Tra Moldavia e Romania esiste una profonda affinità culturale. La maggior parte della popolazione moldava parla rumeno e un quarto della popolazione possiede anche la cittadinanza rumena, oltre a quella moldava. Ancora oggi ci sono movimenti (per lo più di destra e di estrema destra) che sostengono l’unificazione dei due paesi. Nel periodo tra le due guerre mondiali, i confini della Romania includevano anche la Moldavia, e la principale Chiesa ortodossa attiva nel paese era quella di Bessarabia, affiliata alla Chiesa rumena. Dopo l’inclusione nell’Unione Sovietica, però, la principale Chiesa ortodossa è diventata la metropolia di Chișinău, cui spesso ci si riferisce semplicemente chiamandola Chiesa ortodossa moldava. La metropolia di Bessarabia aveva cominciato a riguadagnare un po’ di influenza, e fedeli, soltanto dopo l’indipendenza della Moldavia nel 1992.

Gli effetti della guerra in Ucraina sulla comunità ortodossa moldava stanno preoccupando molto le gerarchie della metropolia di Chișinău, che si trovano in grande difficoltà: non solo a causa delle posizioni estreme della Chiesa russa, alla quale nominalmente restano affiliati, ma anche per il fatto che la loro stessa Chiesa finora non ha assunto una posizione chiara e unitaria sulla guerra in Ucraina.

In una lettera indirizzata a Kirill alla fine dell’anno scorso, il metropolita Vladimir, capo della Chiesa ortodossa moldava, lo aveva avvertito che la propria Chiesa stava perdendo il sostegno popolare: «viene percepita come un bastione del Cremlino, a sostegno dell’intervento russo in Ucraina». In primavera, Vladimir aveva anche fatto appello ai preti che avevano scelto di affiliarsi alla Chiesa ortodossa rumena (e che erano stati puniti con la scomunica), esortandoli a «pentirsi e a ritornare in seno alla Chiesa ortodossa moldava», senza però ottenere risultati.

Una manifestazione a sostegno dell'integrazione della Moldavia nell'Unione Europea, lo scorso anno a Chișinău (AP/Aurel Obreja)

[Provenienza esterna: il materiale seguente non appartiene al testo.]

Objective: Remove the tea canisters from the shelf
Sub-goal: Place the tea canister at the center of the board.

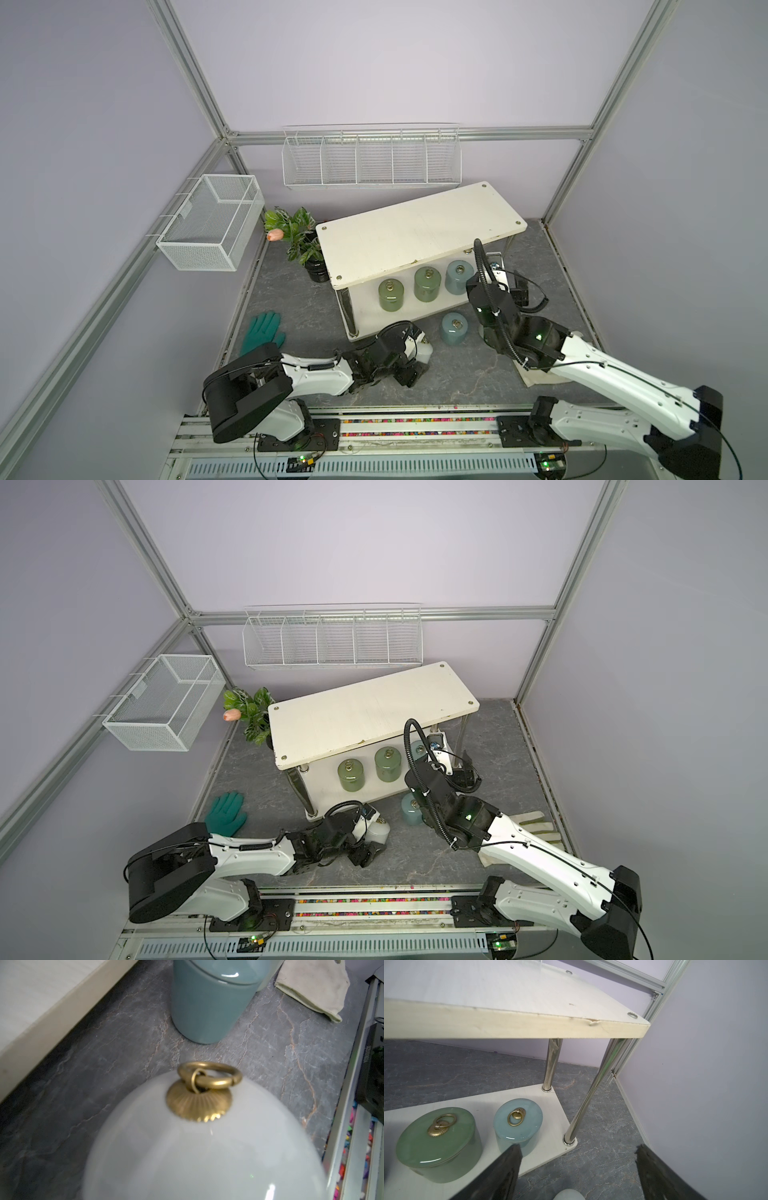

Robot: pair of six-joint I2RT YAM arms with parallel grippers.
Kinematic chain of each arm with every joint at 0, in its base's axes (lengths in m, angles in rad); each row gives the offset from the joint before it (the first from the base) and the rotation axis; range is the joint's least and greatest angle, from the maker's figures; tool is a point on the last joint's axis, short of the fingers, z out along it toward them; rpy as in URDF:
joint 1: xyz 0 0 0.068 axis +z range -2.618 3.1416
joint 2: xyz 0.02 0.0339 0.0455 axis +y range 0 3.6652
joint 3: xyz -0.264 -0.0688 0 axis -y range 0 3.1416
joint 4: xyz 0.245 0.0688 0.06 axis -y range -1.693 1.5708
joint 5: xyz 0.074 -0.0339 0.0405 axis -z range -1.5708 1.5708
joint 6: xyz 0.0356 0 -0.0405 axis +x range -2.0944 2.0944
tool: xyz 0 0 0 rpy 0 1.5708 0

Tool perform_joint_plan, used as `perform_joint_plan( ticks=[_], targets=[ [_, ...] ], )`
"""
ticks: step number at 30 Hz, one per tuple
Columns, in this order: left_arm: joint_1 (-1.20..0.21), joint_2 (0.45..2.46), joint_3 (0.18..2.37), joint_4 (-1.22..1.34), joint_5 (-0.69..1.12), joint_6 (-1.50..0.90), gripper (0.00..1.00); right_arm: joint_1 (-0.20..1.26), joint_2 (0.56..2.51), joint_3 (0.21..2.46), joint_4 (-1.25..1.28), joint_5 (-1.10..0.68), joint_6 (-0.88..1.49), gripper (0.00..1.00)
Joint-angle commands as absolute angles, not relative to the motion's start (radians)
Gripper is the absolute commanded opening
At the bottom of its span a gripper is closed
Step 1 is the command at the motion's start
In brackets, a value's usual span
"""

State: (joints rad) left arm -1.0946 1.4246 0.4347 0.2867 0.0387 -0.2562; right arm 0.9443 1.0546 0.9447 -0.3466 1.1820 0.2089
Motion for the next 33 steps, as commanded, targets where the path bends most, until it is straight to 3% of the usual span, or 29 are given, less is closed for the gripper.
perform_joint_plan(
  ticks=[1,6,11,19,28,33],
  targets=[
    [-1.095,1.433,0.413,0.239,0.018,-0.298,0.76,0.954,1.032,0.939,-0.318,1.197,0.216,0.89],
    [-1.098,1.573,0.431,0.312,-0.045,-0.259,0.67,0.955,1.034,0.939,-0.31,1.193,0.208,0.89],
    [-1.098,1.746,0.502,0.347,-0.134,-0.195,0.65,0.956,1.039,0.941,-0.293,1.198,0.188,0.89],
    [-1.097,1.772,0.473,0.382,-0.216,-0.208,0.71,0.955,1.084,0.971,-0.254,1.204,0.135,0.89],
    [-1.104,1.77,0.459,0.351,-0.229,-0.266,0.89,0.956,1.089,0.955,-0.237,1.195,0.142,0.89],
    [-1.112,1.779,0.471,0.334,-0.229,-0.263,0.92,0.957,1.061,0.94,-0.231,1.199,0.14,0.89]
  ],
)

Una manifestazione a sostegno dell’ingresso della Moldavia nell’Unione Europea, lo scorso anno a Chișinău (AP/Aurel Obreja)

Le divisioni tra i credenti ortodossi moldavi riproducono, in chiave religiosa, le divisioni che esistono all’interno della società moldava. Come per altre repubbliche ex sovietiche, la Moldavia oggi è molto divisa tra chi è a favore di una rapida integrazione nell’Unione Europea (la maggioranza della popolazione, secondo un recente sondaggio) e chi, al contrario, è favorevole a mantenere rapporti più stretti con la Russia.

Il 90 per cento dei moldavi, secondo l’ultimo censimento, si dichiara cristiano ortodosso. Secondo molti osservatori, le divisioni della comunità ortodossa in Moldavia avranno delle conseguenze importanti, dal momento che le autorità religiose hanno ancora molta influenza ed è prevedibile che avranno un ruolo importante in vista delle prossime, importanti elezioni.

A ottobre i moldavi voteranno per eleggere il proprio presidente e in un referendum sull’integrazione europea della Moldavia. Il prossimo anno sono anche previste le elezioni parlamentari. Sono tutte votazioni che non hanno un esito scontato. Il partito filoeuropeo della presidente Maia Sandu (il Partito di Azione e di Solidarietà che al momento è al governo nel paese) gode di un ampio sostegno, ma i partiti filorussi attivi in Moldavia cercheranno di ostacolare il processo di integrazione europea, con il probabile sostegno della Russia. Hanno già chiesto ai propri elettori di boicottare il referendum, con l’obiettivo di ridurre l’affluenza degli e quindi ridimensionare il valore di una possibile vittoria dei sostenitori dell’integrazione.

In questa situazione delicata secondo Laurențiu Pleșca, esperto di politica moldava e ricercatore per il German Marshall Fund, «le posizioni del clero ortodosso potranno influenzare le preferenze degli elettori. L’autorità morale della Chiesa, e il suo radicamento profondo nelle comunità, la rendono un importante attore politico».